This phase produces structured output: every statistical result is saved to 04-figs/data/ as a numbered CSV file for traceability and reuse in Phase 5 visualization.

4a. Data Preparation

Merge TME results with pdata, then scale all TME cell columns:

# Load data
pdata <- read.csv("02-input/pdata.csv")
tme   <- read.csv("03-tme/tme_combine.csv")

# Merge pdata with TME results
tme_pdata <- merge(pdata, tme, by = "ID")
write.csv(tme_pdata, file = "04-figs/data/01-tme_pdata_merged.csv", row.names = FALSE)

# Collect TME cell columns — MUST match actual column names in merged data
# After merge, cibersort + cibersort_abs shared names get .x/.y suffixes
# So match by checking actual colname OR colname-without-suffix against original list
qc_patterns <- c("^P[.]", "^Correlation", "^RMSE")
all_tme_cell_cols <- colnames(tme_pdata)[
  colnames(tme_pdata) %in% original_cell_cols |
  gsub("\\.[xy]$", "", colnames(tme_pdata)) %in% original_cell_cols
]
all_tme_cell_cols <- setdiff(all_tme_cell_cols, "ID")

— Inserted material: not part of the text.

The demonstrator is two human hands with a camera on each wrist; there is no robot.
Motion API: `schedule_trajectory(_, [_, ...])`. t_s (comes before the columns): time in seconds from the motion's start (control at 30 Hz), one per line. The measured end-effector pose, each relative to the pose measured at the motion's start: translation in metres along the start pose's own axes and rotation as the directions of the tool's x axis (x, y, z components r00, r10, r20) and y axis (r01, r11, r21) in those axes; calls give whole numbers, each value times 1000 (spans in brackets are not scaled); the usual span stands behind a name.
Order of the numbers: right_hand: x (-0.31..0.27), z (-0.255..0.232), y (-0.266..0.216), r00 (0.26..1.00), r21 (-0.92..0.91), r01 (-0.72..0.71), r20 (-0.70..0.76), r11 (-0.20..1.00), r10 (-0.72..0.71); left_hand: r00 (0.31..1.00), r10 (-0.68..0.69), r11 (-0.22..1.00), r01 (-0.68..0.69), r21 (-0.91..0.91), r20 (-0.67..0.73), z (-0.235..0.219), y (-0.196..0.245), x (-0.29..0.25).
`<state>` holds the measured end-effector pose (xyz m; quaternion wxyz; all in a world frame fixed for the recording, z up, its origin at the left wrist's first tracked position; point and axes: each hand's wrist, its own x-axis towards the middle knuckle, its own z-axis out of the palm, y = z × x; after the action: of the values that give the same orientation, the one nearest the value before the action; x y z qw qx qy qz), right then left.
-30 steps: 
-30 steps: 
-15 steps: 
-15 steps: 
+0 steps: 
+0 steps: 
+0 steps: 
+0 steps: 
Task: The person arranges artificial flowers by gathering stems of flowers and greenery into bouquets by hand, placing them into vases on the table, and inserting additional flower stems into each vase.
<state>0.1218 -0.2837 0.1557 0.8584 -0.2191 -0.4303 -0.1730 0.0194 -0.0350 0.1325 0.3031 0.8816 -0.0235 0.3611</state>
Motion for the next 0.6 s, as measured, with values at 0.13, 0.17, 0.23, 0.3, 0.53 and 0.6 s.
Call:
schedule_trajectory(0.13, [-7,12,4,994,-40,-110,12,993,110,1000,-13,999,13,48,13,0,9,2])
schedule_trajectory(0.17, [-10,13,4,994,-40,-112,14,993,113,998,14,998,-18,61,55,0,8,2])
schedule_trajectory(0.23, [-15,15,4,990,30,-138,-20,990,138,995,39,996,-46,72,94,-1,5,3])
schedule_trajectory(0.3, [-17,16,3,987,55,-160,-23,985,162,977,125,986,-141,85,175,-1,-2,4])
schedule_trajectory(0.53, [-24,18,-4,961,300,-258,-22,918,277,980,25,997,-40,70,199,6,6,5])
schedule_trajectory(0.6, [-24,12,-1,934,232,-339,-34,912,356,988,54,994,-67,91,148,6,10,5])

# Z-score scale all TME cell columns (per column = per variable)
tme_scaled <- tme_pdata
tme_scaled[, all_tme_cell_cols] <- scale(tme_scaled[, all_tme_cell_cols])
write.csv(tme_scaled, file = "04-figs/data/02-tme_scaled.csv", row.names = FALSE)

4b. TME Subtyping

Cluster samples by TME cell composition using CIBERSORT fractions:

# Extract CIBERSORT cell columns for clustering
cb_cols <- grep("_CIBERSORT$", colnames(tme_pdata), value = TRUE)
cb_cols <- setdiff(cb_cols, grep("P[.]value|Correlation|RMSE", cb_cols, value = TRUE))

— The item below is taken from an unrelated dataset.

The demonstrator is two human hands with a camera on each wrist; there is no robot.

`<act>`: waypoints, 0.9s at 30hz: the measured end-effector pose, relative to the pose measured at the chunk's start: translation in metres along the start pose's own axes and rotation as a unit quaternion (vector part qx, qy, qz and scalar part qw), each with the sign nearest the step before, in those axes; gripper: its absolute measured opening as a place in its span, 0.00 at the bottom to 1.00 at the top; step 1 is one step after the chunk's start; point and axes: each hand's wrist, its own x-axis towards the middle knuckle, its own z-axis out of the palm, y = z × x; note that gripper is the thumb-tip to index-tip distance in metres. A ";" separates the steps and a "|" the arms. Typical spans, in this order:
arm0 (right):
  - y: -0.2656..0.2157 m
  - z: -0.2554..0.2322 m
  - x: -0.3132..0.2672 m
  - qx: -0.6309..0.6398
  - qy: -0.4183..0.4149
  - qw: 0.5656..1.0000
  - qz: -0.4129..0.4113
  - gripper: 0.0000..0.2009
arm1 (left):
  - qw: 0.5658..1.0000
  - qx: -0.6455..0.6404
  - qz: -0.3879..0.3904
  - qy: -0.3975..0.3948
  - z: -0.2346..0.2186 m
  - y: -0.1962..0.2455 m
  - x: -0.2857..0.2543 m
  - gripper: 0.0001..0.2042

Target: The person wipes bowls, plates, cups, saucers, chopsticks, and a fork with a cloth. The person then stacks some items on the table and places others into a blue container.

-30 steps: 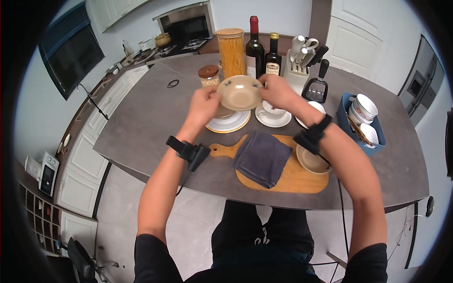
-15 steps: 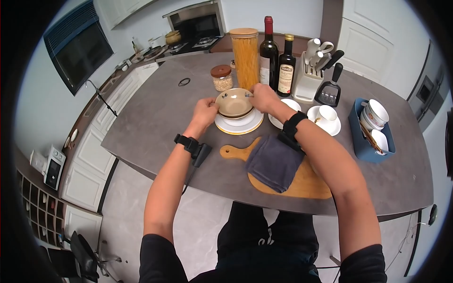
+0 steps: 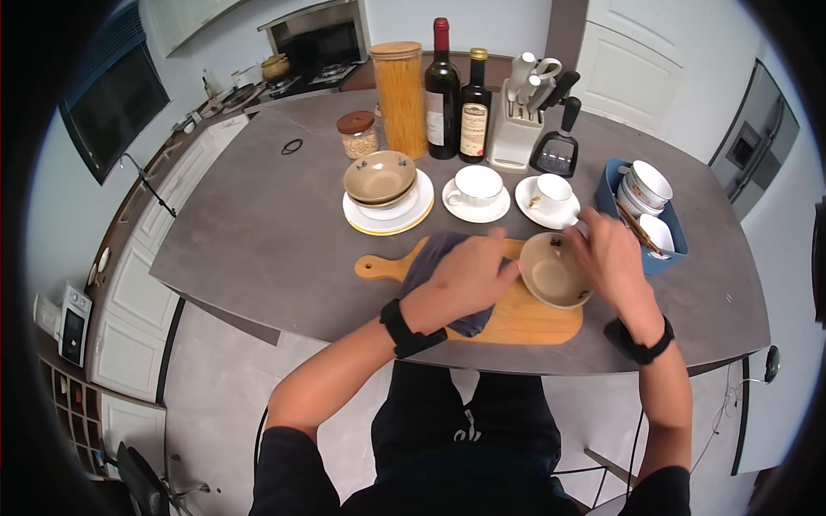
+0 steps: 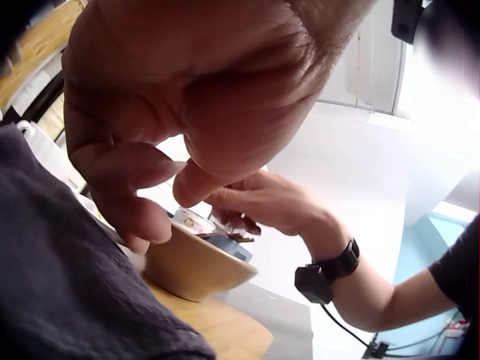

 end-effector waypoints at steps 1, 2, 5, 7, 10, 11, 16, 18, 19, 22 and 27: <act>0.014 0.004 -0.016 -0.021 -0.001 1.000 0.021 0.15 | 0.999 -0.032 0.012 -0.020 0.011 0.000 0.005 0.22; 0.021 0.007 -0.029 -0.019 0.001 1.000 0.024 0.15 | 0.997 -0.061 0.022 -0.040 0.015 0.003 0.009 0.21; 0.034 0.017 -0.053 0.075 -0.114 0.986 0.097 0.15 | 0.954 -0.235 -0.136 -0.125 0.014 0.019 0.015 0.19; 0.035 0.019 -0.049 0.224 -0.072 0.968 0.091 0.15 | 0.957 -0.237 -0.134 -0.099 0.008 0.026 0.013 0.18; 0.012 0.000 -0.016 0.275 -0.023 0.959 0.060 0.17 | 0.962 -0.247 -0.115 -0.029 -0.023 0.027 0.010 0.19; -0.005 -0.010 0.001 0.282 -0.050 0.954 0.091 0.18 | 0.975 -0.205 -0.078 0.038 -0.026 0.004 0.015 0.21; -0.063 0.034 0.104 0.391 -0.114 0.913 0.016 0.21 | 0.971 -0.083 -0.094 0.204 -0.110 -0.065 0.021 0.20; -0.094 0.062 0.139 0.409 -0.135 0.902 0.014 0.18 | 0.966 -0.043 -0.126 0.224 -0.136 -0.091 0.017 0.20; -0.106 0.080 0.153 0.412 -0.121 0.903 0.009 0.16 | 0.962 -0.017 -0.150 0.228 -0.146 -0.098 0.016 0.20; -0.133 0.105 0.177 0.360 -0.180 0.916 -0.002 0.14 | 0.954 0.034 -0.182 0.236 -0.161 -0.140 0.014 0.19; -0.148 0.127 0.188 0.227 -0.162 0.960 -0.013 0.16 | 0.948 0.036 -0.226 0.221 -0.162 -0.150 0.006 0.19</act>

# K-means clustering on scaled CIBERSORT data
set.seed(123)
tme_subtype <- tme_cluster(input = tme_scaled, features = cb_cols,
                            id = "ID", method = "kmeans", max.nc = 6)

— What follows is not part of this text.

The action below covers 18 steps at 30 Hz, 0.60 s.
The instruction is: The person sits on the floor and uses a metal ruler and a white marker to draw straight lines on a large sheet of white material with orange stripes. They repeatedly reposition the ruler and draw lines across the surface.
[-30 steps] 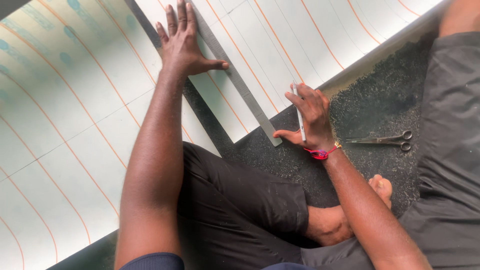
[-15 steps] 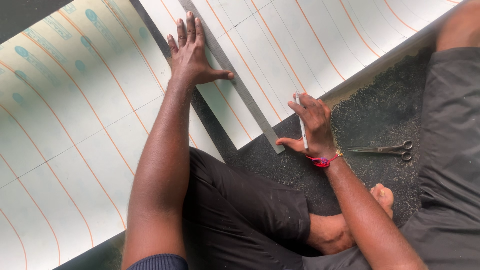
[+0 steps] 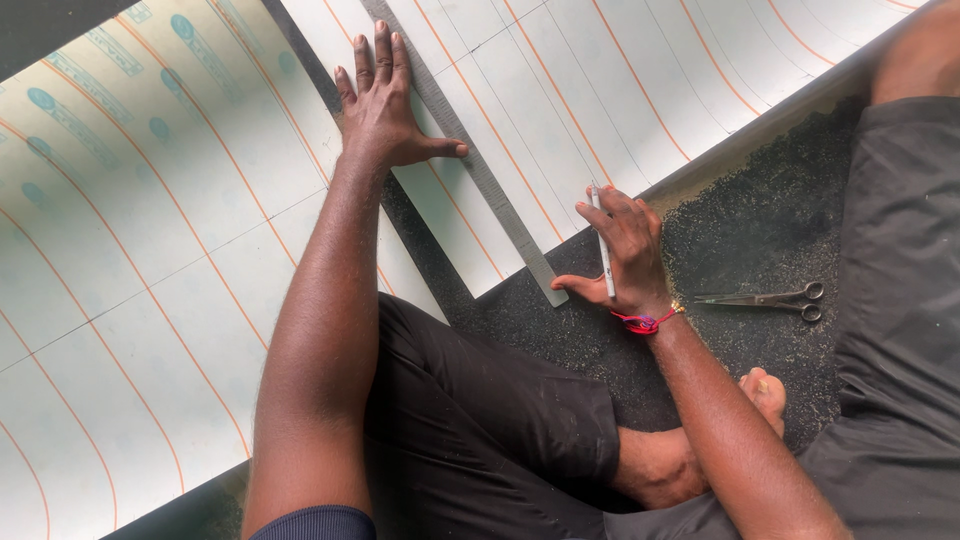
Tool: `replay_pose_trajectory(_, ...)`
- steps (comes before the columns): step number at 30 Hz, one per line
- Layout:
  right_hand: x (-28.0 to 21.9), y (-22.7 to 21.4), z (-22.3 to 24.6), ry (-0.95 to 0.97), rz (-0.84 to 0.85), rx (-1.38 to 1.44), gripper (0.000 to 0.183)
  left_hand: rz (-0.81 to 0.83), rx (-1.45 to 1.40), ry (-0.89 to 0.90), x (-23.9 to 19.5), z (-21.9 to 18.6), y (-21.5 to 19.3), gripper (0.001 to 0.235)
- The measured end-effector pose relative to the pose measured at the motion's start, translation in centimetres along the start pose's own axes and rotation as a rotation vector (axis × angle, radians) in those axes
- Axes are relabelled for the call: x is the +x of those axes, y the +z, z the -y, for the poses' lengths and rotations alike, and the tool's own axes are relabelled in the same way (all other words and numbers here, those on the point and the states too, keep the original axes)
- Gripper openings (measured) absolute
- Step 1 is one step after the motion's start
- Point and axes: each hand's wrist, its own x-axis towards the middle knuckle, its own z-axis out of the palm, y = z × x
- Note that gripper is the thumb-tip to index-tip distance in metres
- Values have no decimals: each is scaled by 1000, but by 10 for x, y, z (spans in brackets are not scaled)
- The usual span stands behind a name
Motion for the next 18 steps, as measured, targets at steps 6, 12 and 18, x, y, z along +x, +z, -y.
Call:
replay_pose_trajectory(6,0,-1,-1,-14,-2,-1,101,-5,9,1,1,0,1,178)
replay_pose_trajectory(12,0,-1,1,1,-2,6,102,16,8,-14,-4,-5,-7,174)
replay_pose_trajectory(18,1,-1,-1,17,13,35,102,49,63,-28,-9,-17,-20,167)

# tme_cluster returns data.frame with columns: ID, cluster, <cell_cols>
# Extract cluster assignments and label as TME subtypes
subtype_df <- data.frame(ID = tme_subtype$ID, TME_subtype = paste0("TME", tme_subtype$cluster))
write.csv(subtype_df, file = "04-figs/data/03-tme_subtype.csv", row.names = FALSE)

# Find representative TME variables per subtype
markers <- find_markers_in_bulk(pdata = tme_scaled, eset = tme_scaled,
                                 group = "TME_subtype", nfeatures = 50)
write.csv(markers, file = "04-figs/data/03-tme_subtype_markers.csv", row.names = FALSE)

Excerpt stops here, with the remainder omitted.